Feature: Order checkout @JRA-1912 Scenario: Order checkout depending on payment method Given a user with <payment method status> payment method When the user checks out a valid shopping cart Then the order status should be "pending" And the order display message should be <order message> Examples: | payment method status | order message | | no | payment method required | | valid and current | processing payment | | expired | payment method expired | | inactive | ??? | @JRA-1912 Scenario: shopping cart status based on items Given a user with <number of items> in the cart And the risk treshold for orders is 1000 When the user tries to checks out Then the shopping cart status should be <status> Examples: | number of items | status | | -1 | invalid | | 0 | invalid | | 1 | valid | | 999 | valid | | 1000 | valid | | 1001 | invalid | | 1000000 | invalid |
Introducing validity into the model also makes it explicit why developers expected cases with 2, 3, 4 items to work the same. By modelling it in, we can structure the system so it’s easy to reason about it. This also makes the system easier to evolve in the future. This structure allows us to extend the concept of cart validity with other categories, such as items being out of stock, or breaking down quantities into groups of individual item types (for example, someone could try ordering 10 copies of one book, and -6 copies of another). This would not require changing the “Order checkout depending on payment method” scenario.

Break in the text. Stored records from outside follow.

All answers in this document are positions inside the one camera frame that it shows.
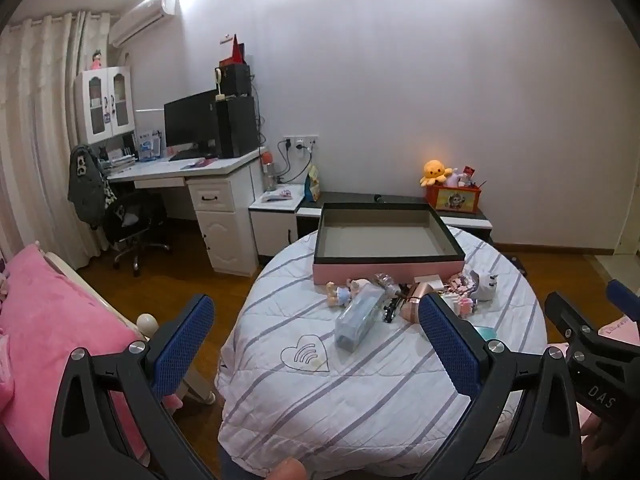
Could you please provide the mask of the person's hand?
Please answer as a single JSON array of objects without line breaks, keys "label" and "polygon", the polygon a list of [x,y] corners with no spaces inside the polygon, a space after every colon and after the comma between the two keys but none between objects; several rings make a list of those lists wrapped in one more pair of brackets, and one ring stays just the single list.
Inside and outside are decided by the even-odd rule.
[{"label": "person's hand", "polygon": [[296,458],[289,457],[278,466],[275,466],[266,477],[266,480],[307,480],[305,466]]}]

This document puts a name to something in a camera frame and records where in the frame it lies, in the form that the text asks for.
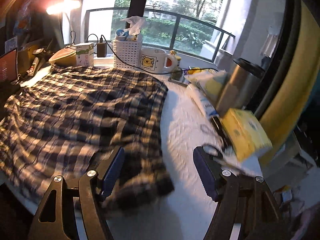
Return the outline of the blue white plaid pants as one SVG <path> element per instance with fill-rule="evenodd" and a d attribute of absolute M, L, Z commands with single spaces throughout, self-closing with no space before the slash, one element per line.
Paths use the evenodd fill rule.
<path fill-rule="evenodd" d="M 103 207 L 126 212 L 166 196 L 174 190 L 161 150 L 167 92 L 143 72 L 53 66 L 4 104 L 1 171 L 37 201 L 55 176 L 78 178 L 121 147 L 125 160 Z"/>

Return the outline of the yellow tissue box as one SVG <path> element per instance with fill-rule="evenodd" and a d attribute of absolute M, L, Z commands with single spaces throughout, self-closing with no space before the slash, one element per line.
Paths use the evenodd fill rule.
<path fill-rule="evenodd" d="M 221 119 L 239 162 L 260 157 L 272 149 L 272 142 L 251 111 L 230 108 Z"/>

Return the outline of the white tube of cream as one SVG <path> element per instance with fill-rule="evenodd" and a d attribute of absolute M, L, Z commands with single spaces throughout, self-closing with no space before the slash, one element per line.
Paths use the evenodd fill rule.
<path fill-rule="evenodd" d="M 195 85 L 189 84 L 186 90 L 191 100 L 195 103 L 195 105 L 198 107 L 198 109 L 206 119 L 210 119 L 214 116 L 219 116 L 210 101 Z"/>

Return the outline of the steel thermos tumbler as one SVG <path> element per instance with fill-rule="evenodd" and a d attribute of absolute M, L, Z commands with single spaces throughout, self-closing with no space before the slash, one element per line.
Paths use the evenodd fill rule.
<path fill-rule="evenodd" d="M 215 108 L 220 117 L 223 117 L 230 108 L 244 109 L 265 75 L 263 68 L 243 58 L 234 59 L 234 63 L 235 68 Z"/>

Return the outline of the yellow snack bag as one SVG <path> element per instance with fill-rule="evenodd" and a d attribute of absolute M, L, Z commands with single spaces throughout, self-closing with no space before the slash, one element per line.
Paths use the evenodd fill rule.
<path fill-rule="evenodd" d="M 216 106 L 225 86 L 228 73 L 225 70 L 217 72 L 212 69 L 195 69 L 190 70 L 190 72 L 191 74 L 186 75 L 185 78 L 200 89 L 213 106 Z"/>

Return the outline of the spray can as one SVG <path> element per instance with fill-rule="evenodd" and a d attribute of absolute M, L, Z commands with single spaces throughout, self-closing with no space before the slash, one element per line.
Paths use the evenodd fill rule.
<path fill-rule="evenodd" d="M 38 71 L 38 67 L 39 67 L 39 62 L 40 62 L 40 58 L 35 57 L 31 67 L 27 70 L 28 76 L 33 77 L 34 75 L 36 75 L 36 73 Z"/>

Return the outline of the tan food container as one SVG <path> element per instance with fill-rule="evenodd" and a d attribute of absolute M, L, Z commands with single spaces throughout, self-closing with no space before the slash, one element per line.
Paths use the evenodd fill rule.
<path fill-rule="evenodd" d="M 60 49 L 51 56 L 48 62 L 61 67 L 76 66 L 76 51 L 71 48 Z"/>

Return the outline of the green white carton box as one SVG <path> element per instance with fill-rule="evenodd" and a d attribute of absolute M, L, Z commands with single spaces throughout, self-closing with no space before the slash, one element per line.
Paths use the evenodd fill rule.
<path fill-rule="evenodd" d="M 79 43 L 75 45 L 76 65 L 80 67 L 94 66 L 94 43 Z"/>

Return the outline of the black power adapter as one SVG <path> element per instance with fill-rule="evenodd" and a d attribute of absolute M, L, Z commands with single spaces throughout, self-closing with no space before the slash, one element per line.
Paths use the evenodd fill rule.
<path fill-rule="evenodd" d="M 97 43 L 97 57 L 105 57 L 107 54 L 107 44 L 104 41 L 104 38 L 101 37 Z"/>

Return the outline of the white bear mug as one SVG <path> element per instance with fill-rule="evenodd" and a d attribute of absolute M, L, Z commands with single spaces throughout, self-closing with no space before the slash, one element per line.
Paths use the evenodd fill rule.
<path fill-rule="evenodd" d="M 140 51 L 139 66 L 143 70 L 153 74 L 164 74 L 172 72 L 178 65 L 176 57 L 167 54 L 162 49 L 142 48 Z"/>

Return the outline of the white plastic basket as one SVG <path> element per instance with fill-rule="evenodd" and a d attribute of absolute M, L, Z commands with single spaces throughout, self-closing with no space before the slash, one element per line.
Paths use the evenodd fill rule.
<path fill-rule="evenodd" d="M 139 34 L 135 41 L 112 41 L 114 51 L 113 66 L 118 68 L 139 67 L 142 44 L 142 34 Z"/>

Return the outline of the small green figurine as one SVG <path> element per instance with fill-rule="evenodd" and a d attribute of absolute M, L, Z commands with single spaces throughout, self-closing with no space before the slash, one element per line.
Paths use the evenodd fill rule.
<path fill-rule="evenodd" d="M 172 80 L 181 81 L 183 77 L 183 70 L 180 67 L 175 67 L 170 77 Z"/>

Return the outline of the yellow lid jar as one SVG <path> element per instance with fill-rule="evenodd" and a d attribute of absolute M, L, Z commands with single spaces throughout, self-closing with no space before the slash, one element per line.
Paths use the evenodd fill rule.
<path fill-rule="evenodd" d="M 171 50 L 171 51 L 170 51 L 170 54 L 176 58 L 176 60 L 177 60 L 177 65 L 179 66 L 179 65 L 180 65 L 180 62 L 181 62 L 181 57 L 177 54 L 177 51 Z"/>

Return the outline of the black balcony railing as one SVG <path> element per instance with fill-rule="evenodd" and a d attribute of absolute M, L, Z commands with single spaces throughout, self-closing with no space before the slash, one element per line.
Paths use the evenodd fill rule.
<path fill-rule="evenodd" d="M 128 16 L 130 7 L 87 9 L 82 21 L 84 38 L 90 32 L 100 32 L 111 41 L 117 27 L 125 27 L 121 19 Z M 175 50 L 178 53 L 213 63 L 218 53 L 227 48 L 235 35 L 208 21 L 160 9 L 145 8 L 143 44 L 148 47 Z"/>

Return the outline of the white plastic bag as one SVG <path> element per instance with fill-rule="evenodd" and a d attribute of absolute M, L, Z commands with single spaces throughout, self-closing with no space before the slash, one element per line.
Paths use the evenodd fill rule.
<path fill-rule="evenodd" d="M 140 16 L 131 16 L 128 18 L 121 19 L 120 21 L 129 24 L 129 27 L 124 29 L 124 31 L 127 31 L 129 35 L 139 35 L 140 31 L 146 24 L 146 18 Z"/>

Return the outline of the desk lamp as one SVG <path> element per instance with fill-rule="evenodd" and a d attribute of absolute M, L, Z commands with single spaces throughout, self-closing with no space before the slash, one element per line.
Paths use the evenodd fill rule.
<path fill-rule="evenodd" d="M 51 21 L 54 21 L 55 16 L 57 17 L 59 15 L 65 15 L 65 17 L 67 18 L 69 24 L 69 35 L 71 38 L 71 43 L 65 44 L 65 46 L 69 48 L 74 47 L 76 39 L 76 31 L 74 31 L 73 29 L 69 14 L 71 13 L 71 11 L 79 9 L 80 7 L 81 2 L 79 0 L 66 0 L 59 3 L 55 3 L 46 9 L 46 13 Z"/>

Similarly to the previous challenges, this one was easy to fix on the surface. We could just copy set-up steps into each scenario and break up the chains. However, restructuring into groups and exploring boundaries allows us to discuss aspects of a system that would have been overlooked. This in turns allows people to design a better solution and avoid tricky problems. Beware of simple surface fixes for scenario chains, and use the opportunity to go deeper when restructuring such files. It will pay off big.